For the listing below, output exactly the lines from the line with "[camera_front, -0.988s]" up to and including the line with "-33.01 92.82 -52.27", and no other lines.
==================================================
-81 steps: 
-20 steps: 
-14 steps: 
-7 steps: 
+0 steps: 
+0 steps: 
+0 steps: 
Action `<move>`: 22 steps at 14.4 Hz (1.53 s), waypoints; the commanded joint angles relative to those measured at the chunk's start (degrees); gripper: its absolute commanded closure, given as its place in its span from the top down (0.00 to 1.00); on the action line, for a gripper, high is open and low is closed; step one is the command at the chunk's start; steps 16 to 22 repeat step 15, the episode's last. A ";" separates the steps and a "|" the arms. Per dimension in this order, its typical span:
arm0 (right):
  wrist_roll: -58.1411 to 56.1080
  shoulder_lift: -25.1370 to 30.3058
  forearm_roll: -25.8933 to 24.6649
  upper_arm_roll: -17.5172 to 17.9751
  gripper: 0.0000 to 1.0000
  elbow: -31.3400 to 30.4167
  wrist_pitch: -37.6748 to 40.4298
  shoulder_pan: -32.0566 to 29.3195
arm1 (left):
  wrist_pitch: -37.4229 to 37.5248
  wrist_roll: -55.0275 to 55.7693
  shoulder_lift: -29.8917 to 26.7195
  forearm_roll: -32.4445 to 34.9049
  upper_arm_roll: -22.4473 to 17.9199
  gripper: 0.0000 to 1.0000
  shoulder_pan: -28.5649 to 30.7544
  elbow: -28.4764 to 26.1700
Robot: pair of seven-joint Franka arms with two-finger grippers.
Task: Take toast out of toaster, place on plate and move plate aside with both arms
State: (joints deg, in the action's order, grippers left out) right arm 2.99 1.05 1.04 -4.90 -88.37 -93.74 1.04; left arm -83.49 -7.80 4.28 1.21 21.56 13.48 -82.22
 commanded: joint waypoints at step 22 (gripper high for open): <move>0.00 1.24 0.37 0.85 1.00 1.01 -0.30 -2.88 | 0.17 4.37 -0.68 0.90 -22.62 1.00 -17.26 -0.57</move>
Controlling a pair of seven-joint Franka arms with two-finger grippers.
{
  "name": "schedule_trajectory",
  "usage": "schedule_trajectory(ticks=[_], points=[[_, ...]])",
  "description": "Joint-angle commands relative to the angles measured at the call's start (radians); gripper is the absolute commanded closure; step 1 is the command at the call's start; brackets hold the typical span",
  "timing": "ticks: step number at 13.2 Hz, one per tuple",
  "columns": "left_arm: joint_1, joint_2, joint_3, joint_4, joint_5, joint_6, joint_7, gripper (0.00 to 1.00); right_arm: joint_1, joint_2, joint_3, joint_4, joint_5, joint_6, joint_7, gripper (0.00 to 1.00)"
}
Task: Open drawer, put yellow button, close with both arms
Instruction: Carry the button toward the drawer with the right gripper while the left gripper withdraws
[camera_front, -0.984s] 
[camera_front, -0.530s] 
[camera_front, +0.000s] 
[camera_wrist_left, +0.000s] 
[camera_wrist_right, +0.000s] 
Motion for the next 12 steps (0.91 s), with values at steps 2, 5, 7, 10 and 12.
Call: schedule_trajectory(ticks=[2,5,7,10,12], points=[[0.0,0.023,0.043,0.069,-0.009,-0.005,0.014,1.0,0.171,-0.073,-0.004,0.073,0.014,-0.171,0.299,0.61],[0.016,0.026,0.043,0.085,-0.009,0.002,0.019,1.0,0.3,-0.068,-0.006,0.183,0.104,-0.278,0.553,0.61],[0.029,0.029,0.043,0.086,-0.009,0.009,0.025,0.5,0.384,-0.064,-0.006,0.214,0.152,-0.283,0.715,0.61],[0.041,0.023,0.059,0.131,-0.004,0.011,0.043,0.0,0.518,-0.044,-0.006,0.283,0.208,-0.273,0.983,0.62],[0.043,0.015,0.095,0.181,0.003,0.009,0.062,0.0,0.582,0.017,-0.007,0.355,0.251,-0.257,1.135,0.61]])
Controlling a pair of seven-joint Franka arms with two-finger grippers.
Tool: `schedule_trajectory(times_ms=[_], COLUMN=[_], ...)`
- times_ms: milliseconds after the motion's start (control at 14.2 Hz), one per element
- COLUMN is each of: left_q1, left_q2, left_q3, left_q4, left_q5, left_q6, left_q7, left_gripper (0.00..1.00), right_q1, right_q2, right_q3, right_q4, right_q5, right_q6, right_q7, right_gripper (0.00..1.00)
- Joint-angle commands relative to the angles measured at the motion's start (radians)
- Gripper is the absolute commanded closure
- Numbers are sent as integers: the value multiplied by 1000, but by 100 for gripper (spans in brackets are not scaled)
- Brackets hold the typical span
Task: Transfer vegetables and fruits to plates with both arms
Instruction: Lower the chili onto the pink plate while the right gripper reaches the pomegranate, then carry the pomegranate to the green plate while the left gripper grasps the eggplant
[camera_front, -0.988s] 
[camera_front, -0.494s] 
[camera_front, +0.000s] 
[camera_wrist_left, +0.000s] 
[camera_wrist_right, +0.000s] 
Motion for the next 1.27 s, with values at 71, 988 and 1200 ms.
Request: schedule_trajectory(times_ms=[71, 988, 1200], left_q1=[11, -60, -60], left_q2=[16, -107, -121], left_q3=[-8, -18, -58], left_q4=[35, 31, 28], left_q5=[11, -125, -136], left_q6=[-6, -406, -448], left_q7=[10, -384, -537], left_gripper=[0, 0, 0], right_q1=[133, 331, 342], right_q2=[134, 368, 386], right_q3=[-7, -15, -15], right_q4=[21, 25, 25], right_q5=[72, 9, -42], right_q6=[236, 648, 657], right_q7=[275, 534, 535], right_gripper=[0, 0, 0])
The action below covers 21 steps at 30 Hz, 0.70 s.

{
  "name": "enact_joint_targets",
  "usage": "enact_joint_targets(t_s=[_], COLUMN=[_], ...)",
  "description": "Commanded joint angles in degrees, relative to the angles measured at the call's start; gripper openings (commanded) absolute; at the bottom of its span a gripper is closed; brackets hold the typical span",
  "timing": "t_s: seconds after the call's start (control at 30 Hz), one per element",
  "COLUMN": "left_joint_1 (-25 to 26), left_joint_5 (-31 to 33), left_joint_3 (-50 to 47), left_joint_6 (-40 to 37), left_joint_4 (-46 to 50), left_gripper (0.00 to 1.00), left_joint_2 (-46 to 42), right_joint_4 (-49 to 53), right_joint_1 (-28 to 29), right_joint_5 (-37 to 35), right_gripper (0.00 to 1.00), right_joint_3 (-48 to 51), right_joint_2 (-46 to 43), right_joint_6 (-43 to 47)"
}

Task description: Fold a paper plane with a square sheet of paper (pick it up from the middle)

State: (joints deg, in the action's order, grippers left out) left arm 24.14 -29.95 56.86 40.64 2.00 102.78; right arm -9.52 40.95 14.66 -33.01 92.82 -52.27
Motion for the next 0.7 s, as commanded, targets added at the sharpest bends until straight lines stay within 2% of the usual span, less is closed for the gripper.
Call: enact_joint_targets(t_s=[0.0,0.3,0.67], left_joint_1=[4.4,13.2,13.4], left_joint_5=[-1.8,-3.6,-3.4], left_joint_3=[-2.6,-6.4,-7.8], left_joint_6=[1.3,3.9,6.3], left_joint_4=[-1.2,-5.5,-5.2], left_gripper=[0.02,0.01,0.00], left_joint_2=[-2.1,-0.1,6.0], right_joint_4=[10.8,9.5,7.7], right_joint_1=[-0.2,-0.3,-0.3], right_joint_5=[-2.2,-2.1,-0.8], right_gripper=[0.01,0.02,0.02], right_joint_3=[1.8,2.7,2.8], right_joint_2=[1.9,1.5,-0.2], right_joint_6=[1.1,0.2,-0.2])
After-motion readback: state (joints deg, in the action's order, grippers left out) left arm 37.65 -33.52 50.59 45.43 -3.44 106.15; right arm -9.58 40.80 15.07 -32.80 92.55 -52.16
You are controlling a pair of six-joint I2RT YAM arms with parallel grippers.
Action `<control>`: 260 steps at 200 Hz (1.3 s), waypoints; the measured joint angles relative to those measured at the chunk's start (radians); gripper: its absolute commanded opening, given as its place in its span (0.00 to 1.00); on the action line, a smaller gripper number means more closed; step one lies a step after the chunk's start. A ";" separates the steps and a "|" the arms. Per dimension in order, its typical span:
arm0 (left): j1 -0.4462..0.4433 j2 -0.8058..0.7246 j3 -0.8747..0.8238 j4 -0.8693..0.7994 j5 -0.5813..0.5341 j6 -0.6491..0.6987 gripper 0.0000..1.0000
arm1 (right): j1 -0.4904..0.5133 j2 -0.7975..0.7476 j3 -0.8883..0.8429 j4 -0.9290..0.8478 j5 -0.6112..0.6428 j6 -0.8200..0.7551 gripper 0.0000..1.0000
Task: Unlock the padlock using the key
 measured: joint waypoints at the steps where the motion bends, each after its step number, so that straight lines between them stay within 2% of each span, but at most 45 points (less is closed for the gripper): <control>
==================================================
§ Answer area
[camera_front, -0.988s] 
[camera_front, -0.494s] 
[camera_front, +0.000s] 
[camera_wrist_left, +0.000s] 
[camera_wrist_right, +0.000s] 
Motion for the next 1.27 s, with values at 71, 988 and 1200 ms.
Request: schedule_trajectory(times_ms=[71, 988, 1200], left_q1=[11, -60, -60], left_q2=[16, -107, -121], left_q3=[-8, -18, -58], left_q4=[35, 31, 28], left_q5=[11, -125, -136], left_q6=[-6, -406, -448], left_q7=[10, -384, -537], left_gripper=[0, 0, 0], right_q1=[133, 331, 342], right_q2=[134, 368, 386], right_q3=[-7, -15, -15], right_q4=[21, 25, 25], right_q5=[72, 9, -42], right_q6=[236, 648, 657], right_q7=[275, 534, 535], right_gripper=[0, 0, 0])
The action below covers 21 steps at 30 Hz, 0.70 s.

{
  "name": "enact_joint_targets",
  "usage": "enact_joint_targets(t_s=[_], COLUMN=[_], ...)",
  "description": "Commanded joint angles in degrees, relative to the angles measured at the call's start; gripper openings (commanded) absolute; at the bottom of its span a gripper is closed; brackets hold the typical span",
  "timing": "t_s: seconds after the call's start (control at 30 Hz), one per element",
  "COLUMN": "left_joint_1 (-25 to 26), left_joint_5 (-31 to 33), left_joint_3 (-50 to 47), left_joint_6 (-40 to 37), left_joint_4 (-46 to 50), left_gripper (0.00 to 1.00), left_joint_2 (-46 to 42), right_joint_4 (-49 to 53), right_joint_1 (-28 to 29), right_joint_5 (-37 to 35), right_gripper (0.00 to 1.00), right_joint_3 (-48 to 51), right_joint_2 (-46 to 43), right_joint_6 (-43 to 47)"
}

Task description: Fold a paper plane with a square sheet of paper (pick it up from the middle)

State: (joints deg, in the action's order, grippers left out) left arm 24.14 -29.95 56.86 40.64 2.00 102.78; right arm -9.52 40.95 14.66 -33.01 92.82 -52.27

No more output is expected for this exercise.